Note that the protocol 850 of FIG. 8 does not include an additional
ACK round at the end, which means that the protocol 850 of FIG. 8
could be a protocol for the pre-ACK case, and could be a protocol
for the post-ACK case if the data message is received before the
ACK round that follows Phase 3 of the protocol. If the data message
might be received after the ACK round that follows Phase 3 of the
protocol, an additional ACK round would be needed to make the
protocol work in the post-ACK case.
[0044] The nesting of phases as shown by way of example in FIG. 8
makes an "undo" function easier to perform. If a group member needs
to "undo" its work on a protocol for some reason (such as a
negative acknowledge (NACK) message or a membership change message
from another group member), each phase only has to undo what it
did, without concern for what happened outside of it. This allows
simpler code that is easier to follow, because what a phase does,
it also undoes.
[0045] The preferred embodiments include two specific examples,
referred to herein as the post-ACK case and the pre-ACK case. One
suitable example for illustrating the post-ACK case is shown in
FIGS. 9-11. Referring to FIG. 9, a sample protocol 850B includes a
data message M1, a data message M2, and an ACK round for the two
data messages, labeled ACK-S.sub.12, and a separate ACK round to
indicate successful processing of the two data messages, labeled
ACK-R.sub.12. This case is called the "post-ACK" case because the
receiver checks for receipt of the data messages after the ACK for
those messages (e.g., ACK-S.sub.12) occurs.
[0046] A timeline for processing the post-ACK protocol 850B of FIG.
9 is shown in FIG. 10. The receiver node, designated Node R, sends
an ACK-R message. Note that protocol 850B of FIG. 9 does not
contain an explicit ACK-R message. The ACK-R message in FIG. 10 is
an ACK message that satisfies the ACK-S.sub.12 message, which the
sender issues later in the example of FIG. 1 0. The sender node,
designated Node S, sends message M1. We assume that the sender then
receives the ACK-R message.
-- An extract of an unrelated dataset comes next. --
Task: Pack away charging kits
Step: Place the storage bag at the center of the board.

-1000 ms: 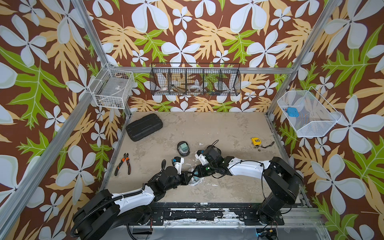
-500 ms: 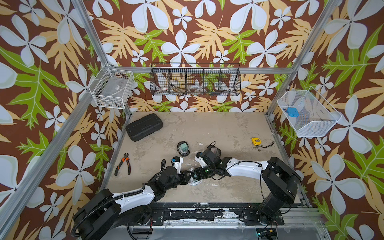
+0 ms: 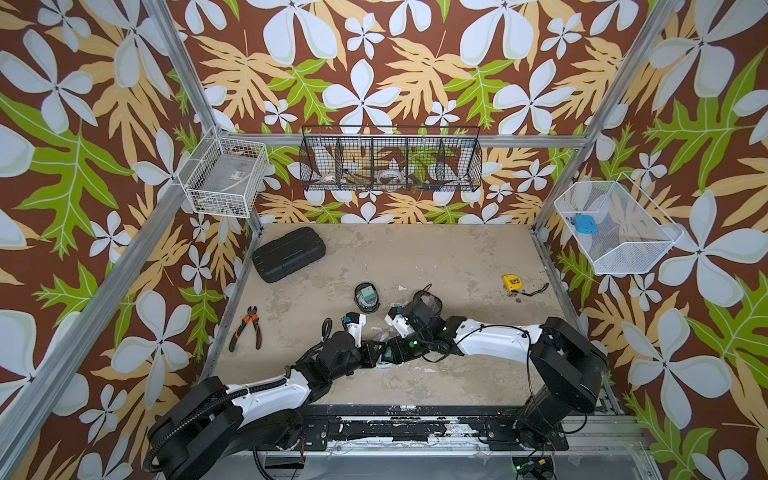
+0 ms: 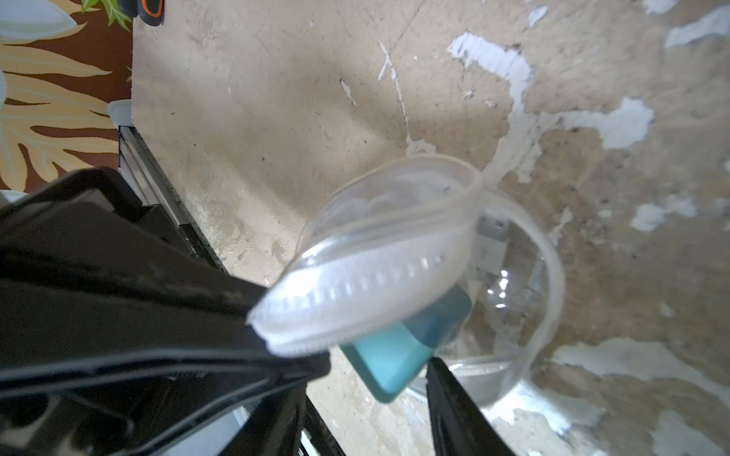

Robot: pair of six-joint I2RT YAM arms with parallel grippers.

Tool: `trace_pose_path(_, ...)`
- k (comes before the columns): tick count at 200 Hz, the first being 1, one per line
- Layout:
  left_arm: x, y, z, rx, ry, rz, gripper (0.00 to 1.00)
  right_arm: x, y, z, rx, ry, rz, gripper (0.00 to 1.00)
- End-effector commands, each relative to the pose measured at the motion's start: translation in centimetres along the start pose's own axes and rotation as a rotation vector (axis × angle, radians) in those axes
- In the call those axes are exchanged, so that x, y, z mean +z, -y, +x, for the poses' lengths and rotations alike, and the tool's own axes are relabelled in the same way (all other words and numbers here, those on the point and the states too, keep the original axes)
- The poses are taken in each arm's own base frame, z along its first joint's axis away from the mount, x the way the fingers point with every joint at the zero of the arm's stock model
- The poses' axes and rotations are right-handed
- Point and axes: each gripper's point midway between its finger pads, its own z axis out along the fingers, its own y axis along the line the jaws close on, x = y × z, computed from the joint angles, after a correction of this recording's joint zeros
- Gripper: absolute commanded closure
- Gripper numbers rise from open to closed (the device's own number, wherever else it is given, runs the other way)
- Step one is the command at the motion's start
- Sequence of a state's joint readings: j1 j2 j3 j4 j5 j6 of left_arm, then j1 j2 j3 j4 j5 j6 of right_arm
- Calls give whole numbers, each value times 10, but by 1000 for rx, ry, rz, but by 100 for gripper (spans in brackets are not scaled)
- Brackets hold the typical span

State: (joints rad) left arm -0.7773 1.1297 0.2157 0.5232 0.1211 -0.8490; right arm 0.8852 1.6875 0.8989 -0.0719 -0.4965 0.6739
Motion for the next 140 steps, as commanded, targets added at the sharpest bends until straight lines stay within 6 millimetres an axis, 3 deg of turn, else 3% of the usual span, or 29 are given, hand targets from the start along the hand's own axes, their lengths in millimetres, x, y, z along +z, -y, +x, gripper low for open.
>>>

Meanwhile, the receiver receives the M1
data message. The sender then sends the M2 data message, which is
subsequently received by the receiver. The sender then sends the
ACK-S.sub.12 message, which is subsequently received by the
receiver. Because both sender and receiver have generated ACK
messages (ACK-R for the receiver, and ACK-S.sub.12 for the sender),
the ACK round for ACK-S.sub.12 is satisfied. The satisfaction of
the ACK round indicates to the receiver that the sender has sent
both data messages M1 and M2. Thus, after seeing that the ACK round
is satisfied by the ACK-S.sub.12 message, the receiver checks to
see if both M1 and M2 have been received (i.e., are present in an
input buffer). If either or both of M1 and M2 have not been
received, the receiver can then request that the sender re-send the
missing message or messages. In this manner the receiver knows when
a sender indicates it has sent a message, and can then
affirmatively determine what action to take if the message is
missing. Assuming that the messages were properly received, the
receiver then processes M1 and M2, and sends the ACK-R.sub.12
message to indicate that the messages M1 and M2 were successfully
processed. Note that the sender would then send a message (not
shown in FIG. 10) to satisfy the ACK round initiated by the
ACK-R.sub.12 message.
[0047] Note that the timing of the ACK-R message with respect to
the sending of M1, M2, and ACK-S.sub.12 may vary within the scope
of the preferred embodiments. Thus, while the timing diagram of
FIG. 10 shows ACK-R as occurring before the data messages M1 and M2
are sent, the ordering of these messages may vary while still
providing timer-free waiting for ordered messages. For example, the
ACK-R message may be sent at any point in processing the protocol.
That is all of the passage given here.